No entanto, percebe-se que as noções trazidas pelos alunos referem-se mais às experiências que tiveram com medidas da grandeza comprimento. Em suas falas, não foi possível identificar as grandezas massa e capacidade. Podemos inferir que essas crianças têm pouco ou nenhum contato, tanto na escola como no convívio social fora da escola, com ações de medir grandezas de massa e capacidade. O que me leva a refletir: não seria também em função da configuração do currículo escolar, que enfatiza somente o comprimento enquanto medida?

Dessa forma, esse diálogo foi importante para nossas discussões, pois, a partir do momento em que identificamos o que acabamos de relatar, optamos iniciar as tarefas propostas em sala de aula com a grandeza comprimento, por ser aquela que os alunos estavam mais familiarizados. A intenção não foi enfatizar ainda mais a grandeza comprimento, mas, sim, partir das experiências e vivências que os alunos tinham com relação a essa grandeza, sejam elas dos seus contextos sociais ou escolares.

No capítulo que se segue, discuto as três grandes categorias: i) comprimento;

ii) massa; e iii) capacidade, bem como suas subcategorias, que surgiram nas

análises das informações produzidas. Busquei responder à seguinte questão – Quais processos de aprendizagem gerados no campo das grandezas e medidas comprimento, massa e capacidade nos anos iniciais? Busquei também atingir ao último objetivo: Descrever e analisar os processos de aprendizagem no campo das grandezas e medidas comprimento, massa e capacidade nos anos iniciais.
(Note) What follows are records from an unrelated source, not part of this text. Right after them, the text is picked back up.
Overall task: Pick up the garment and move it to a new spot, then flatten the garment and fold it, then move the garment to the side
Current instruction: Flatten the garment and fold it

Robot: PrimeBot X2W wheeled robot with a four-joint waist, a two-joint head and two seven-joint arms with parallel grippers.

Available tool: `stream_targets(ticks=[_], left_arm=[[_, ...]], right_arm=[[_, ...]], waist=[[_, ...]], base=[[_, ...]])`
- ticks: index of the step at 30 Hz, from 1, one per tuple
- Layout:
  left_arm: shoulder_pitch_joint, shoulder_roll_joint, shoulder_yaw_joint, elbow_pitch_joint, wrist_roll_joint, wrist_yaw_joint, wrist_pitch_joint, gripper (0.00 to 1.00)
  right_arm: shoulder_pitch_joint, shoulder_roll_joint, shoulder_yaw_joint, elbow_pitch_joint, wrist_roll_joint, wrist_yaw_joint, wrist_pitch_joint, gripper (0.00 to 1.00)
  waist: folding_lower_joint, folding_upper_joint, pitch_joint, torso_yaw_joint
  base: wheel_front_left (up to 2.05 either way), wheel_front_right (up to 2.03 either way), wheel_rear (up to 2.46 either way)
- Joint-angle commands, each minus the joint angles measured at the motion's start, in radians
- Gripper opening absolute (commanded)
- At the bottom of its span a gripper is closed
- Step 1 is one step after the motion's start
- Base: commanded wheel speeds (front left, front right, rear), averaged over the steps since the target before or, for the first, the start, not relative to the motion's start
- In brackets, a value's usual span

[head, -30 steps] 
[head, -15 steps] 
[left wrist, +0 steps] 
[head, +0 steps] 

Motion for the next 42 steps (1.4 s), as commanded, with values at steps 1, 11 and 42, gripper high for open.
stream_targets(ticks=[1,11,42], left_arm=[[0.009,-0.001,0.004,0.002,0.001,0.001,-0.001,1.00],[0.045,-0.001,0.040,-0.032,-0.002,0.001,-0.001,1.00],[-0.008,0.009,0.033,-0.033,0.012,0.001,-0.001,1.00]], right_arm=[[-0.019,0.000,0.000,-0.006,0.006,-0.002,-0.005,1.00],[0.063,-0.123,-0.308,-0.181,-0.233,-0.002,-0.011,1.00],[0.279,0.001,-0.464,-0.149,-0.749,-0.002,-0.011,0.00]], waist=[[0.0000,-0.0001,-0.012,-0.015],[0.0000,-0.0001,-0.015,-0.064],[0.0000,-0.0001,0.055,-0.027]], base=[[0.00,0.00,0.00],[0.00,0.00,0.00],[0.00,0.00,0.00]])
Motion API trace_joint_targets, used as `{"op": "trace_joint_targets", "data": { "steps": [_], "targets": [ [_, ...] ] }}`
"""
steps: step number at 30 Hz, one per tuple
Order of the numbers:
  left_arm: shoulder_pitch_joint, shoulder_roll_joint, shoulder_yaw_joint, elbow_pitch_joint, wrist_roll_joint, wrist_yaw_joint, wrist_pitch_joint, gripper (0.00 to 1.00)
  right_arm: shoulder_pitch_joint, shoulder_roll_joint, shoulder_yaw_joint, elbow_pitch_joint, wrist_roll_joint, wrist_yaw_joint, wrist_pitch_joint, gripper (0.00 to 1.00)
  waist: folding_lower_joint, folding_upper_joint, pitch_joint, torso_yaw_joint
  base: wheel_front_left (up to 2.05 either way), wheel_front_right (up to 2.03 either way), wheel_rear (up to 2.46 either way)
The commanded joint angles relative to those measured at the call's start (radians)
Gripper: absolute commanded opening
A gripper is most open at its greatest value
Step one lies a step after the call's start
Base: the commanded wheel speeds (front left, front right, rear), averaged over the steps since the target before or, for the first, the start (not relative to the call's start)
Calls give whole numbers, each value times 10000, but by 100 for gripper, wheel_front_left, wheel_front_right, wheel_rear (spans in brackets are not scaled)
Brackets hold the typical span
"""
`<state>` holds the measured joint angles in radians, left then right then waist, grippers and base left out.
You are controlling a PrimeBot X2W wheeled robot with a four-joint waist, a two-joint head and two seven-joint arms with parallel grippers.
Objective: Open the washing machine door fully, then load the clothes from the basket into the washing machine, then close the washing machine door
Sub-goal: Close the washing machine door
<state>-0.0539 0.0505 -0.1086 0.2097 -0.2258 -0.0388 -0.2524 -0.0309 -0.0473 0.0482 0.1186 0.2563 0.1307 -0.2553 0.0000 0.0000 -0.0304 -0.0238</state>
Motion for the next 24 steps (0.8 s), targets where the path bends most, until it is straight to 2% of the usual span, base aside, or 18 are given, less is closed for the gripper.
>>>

7 RESULTADOS – AS TRÊS GRANDES CATEGORIAS: COMPRIMENTO, MASSA E CAPACIDADE

Minha proposta a partir de agora será mostrar os resultados das informações produzidas durante o processo da pesquisa no que se refere às grandezas e medidas comprimento, massa e capacidade. Optei em dividi-las em três grandes categorias: comprimento, massa e capacidade. Para facilitar a compreensão de como se deu a análise das informações com relação ao tema estudado, veremos que cada uma dessas categorias foram subdividas em subcategorias, as quais demonstraram as percepções, as comunicações, as estratégias de medidas e as intervenções que contribuíram para a formação de conceitos acerca das grandezas e medidas comprimento, massa e capacidade. Vale a pena ressaltar que todos os nomes dos alunos aqui descritos são pseudônimos e as famílias autorizaram a divulgação das imagens que aqui aparecem.

7.1 Grandeza comprimento

A grandeza comprimento foi a primeira a ser discutida e trabalhada em sala de aula. Não foi por acaso que iniciamos o trabalho com esta grandeza antes das grandezas massa e capacidade, pois, ao perguntarmos aos alunos “o que é medir”, identificamos que eles, em suas falas, referiam-se mais a essa grandeza do que às outras, como já dito anteriormente. Assim, por pensar que eles já estavam mais familiarizados com a grandeza comprimento, optamos por discutir, elaborar e levar as tarefas para a sala de aula essa grandeza antes do que as outras. Esse fato confirma mais uma vez que as propostas pedagógicas seguem mais uma lógica curricular linear do que a lógica do processo de aprendizagem.

Antes de irmos para a sala de aula, passamos por todo um processo de construção e elaboração das orientações didáticas na coordenação pedagógica com as professoras, tivemos que sentar e discutir se, de fato, as tarefas que íamos propor contribuiriam para a construção de novos conceitos, no que concerne à grandeza comprimento. Lembramos que nossas orientações didáticas foram baseadas nas tarefas propostas no módulo IV do Curso PIE, organizado por Muniz, Batista e Silva (2008).